Trêve de compliments. Vous allez quitter votre poste d'enseignante, et d'enseignante d'histoire plus particulièrement si j'ai bien compris. C'est pourquoi je vous écris ces lignes. Les circonstances de la vie m'ont amené à enseigner l'histoire, et plus précisément l'histoire suisse dans une école privée, en complément à mes activités journalistiques et politiques. Je le fais encore et je m'attache à transmettre des connaissances sur notre pays, à faire comprendre son évolution qui éclaire sa nature et la manière dont il peut vivre en Europe et dans ce monde. Je crois vraiment que nos citoyens et nos habitants sauront mieux se comporter collectivement et individuellement s'ils bénéficient, au terme de leur parcours scolaire, d'une certaine profondeur de vue sur la Suisse. Cela suppose qu'ils en connaissent la trame historique, au moins dans ses grandes lignes et autour de quelques grands points de repère. Il en va en partie d'une question d'identité, mais aussi d'une capacité de réflexion et de conscience politique nourrie d'une culture nécessaire. Il n'en va pas du tout d'un nationalisme étroit, encore moins d'un parfum discriminatoire au détriment d'élèves d'origine non helvétique. Mais lorsque l'on vit dans un pays, dans un canton comme les nôtres, on se doit d'en connaître les fondements.

Or, madame la Conseillère d'Etat, je ne vous apprendrai rien en vous disant que l'école publique genevoise est loin du compte dans ce domaine. Ne parlons pas des discontinuités dans l'enseignement d'histoire générale qui voit des élèves aborder cinq fois la Révolution française et pas grand-chose d'autre. J'ai des exemples. En histoire suisse, il arrive que l'on aborde le Rapport Bergier et ses critiques sur la Suisse durant la deuxième guerre mondiale. En soi c'est salutaire mais c'est évidemment partiel et insuffisant. Sur l'histoire suisse en général, dans son contexte européen ? Si peu ! J'exagère me direz-vous. Peut être un peu. Un peu seulement.

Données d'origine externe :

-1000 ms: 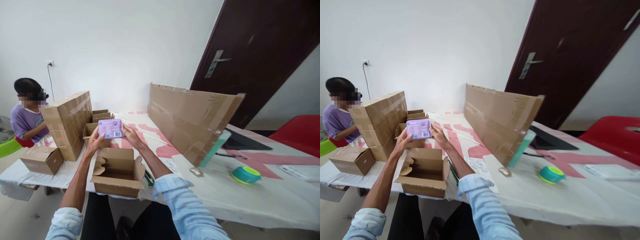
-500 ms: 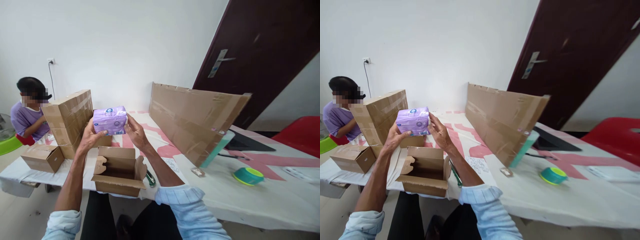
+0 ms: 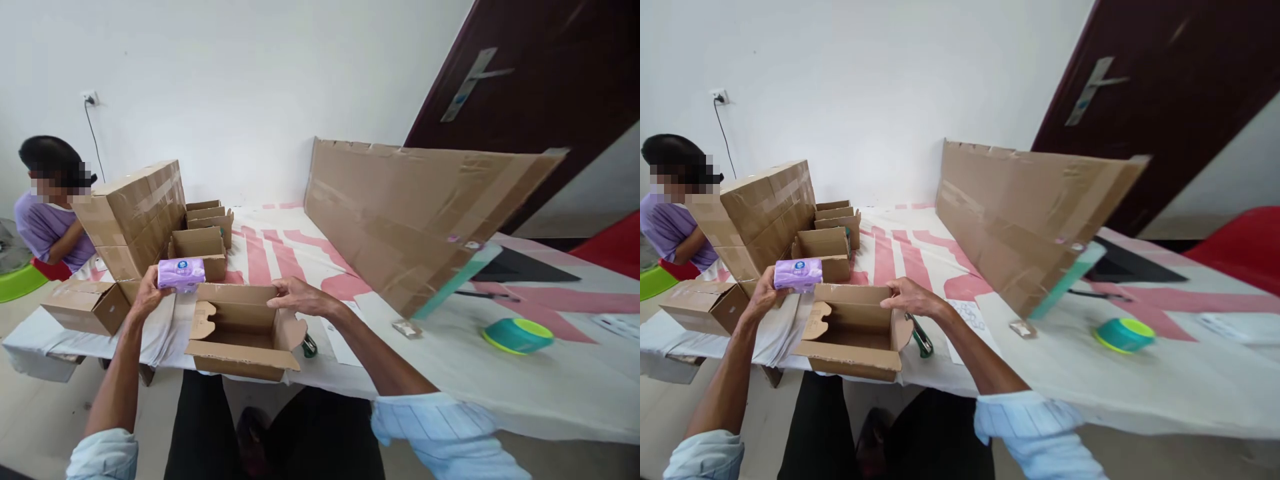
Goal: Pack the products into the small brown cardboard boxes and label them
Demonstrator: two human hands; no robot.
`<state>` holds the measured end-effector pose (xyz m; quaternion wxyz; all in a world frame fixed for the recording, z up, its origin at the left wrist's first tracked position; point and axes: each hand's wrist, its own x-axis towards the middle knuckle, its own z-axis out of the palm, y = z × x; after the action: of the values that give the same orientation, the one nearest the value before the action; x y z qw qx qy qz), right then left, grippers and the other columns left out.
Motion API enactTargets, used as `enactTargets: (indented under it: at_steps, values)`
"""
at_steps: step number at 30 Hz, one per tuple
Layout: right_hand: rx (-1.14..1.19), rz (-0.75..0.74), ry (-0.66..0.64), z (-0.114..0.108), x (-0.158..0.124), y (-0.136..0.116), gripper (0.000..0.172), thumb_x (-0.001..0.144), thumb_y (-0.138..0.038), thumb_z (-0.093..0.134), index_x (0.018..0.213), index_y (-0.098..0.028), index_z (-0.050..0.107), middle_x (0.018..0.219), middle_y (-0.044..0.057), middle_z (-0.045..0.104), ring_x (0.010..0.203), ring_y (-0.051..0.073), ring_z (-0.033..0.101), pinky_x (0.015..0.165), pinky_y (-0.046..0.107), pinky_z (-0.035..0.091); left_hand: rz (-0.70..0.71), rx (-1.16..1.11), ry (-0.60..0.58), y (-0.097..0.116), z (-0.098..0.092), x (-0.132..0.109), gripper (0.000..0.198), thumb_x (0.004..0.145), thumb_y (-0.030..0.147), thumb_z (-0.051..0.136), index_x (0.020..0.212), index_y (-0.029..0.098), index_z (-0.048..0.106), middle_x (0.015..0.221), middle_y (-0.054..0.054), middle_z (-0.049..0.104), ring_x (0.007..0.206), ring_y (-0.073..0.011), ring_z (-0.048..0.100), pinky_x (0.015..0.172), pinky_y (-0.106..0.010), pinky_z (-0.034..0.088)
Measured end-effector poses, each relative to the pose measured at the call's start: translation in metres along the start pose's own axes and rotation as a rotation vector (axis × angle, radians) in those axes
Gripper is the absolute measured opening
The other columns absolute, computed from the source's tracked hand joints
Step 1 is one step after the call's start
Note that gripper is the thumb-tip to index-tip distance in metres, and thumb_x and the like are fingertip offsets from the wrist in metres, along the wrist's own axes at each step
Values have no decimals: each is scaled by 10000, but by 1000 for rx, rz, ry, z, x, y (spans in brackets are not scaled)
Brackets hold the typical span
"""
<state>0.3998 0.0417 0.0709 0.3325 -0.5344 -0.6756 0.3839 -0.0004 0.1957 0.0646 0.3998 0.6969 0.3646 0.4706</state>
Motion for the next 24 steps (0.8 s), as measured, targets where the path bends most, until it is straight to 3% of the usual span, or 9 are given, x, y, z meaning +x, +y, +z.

Madame la Conseillère d'Etat, vous êtes la mieux placée pour observer ces carences et pour vous efforcer d'y remédier. Je pense bien que la solution n'est pas d'agir de manière autoritaire, brutale vis-à-vis de professeurs revendiquant leur liberté. Il faudrait donc de la concertation et du temps. Toutefois, n'est-il pas possible d'imprimer un mouvement vers un contenu défini, une continuité dans l'abord des chapitres, une harmonisation suffisante au sein de l'école genevoise quant aux programmes d'histoire, particulièrement d'histoire suisse ? N'est-il pas possible de rendre cela visible afin que ces balises deviennent peu à peu évidentes. Madame la Conseillère d'Etat, je fonde des espoirs sur vous à ce sujet. Ai-je tort ?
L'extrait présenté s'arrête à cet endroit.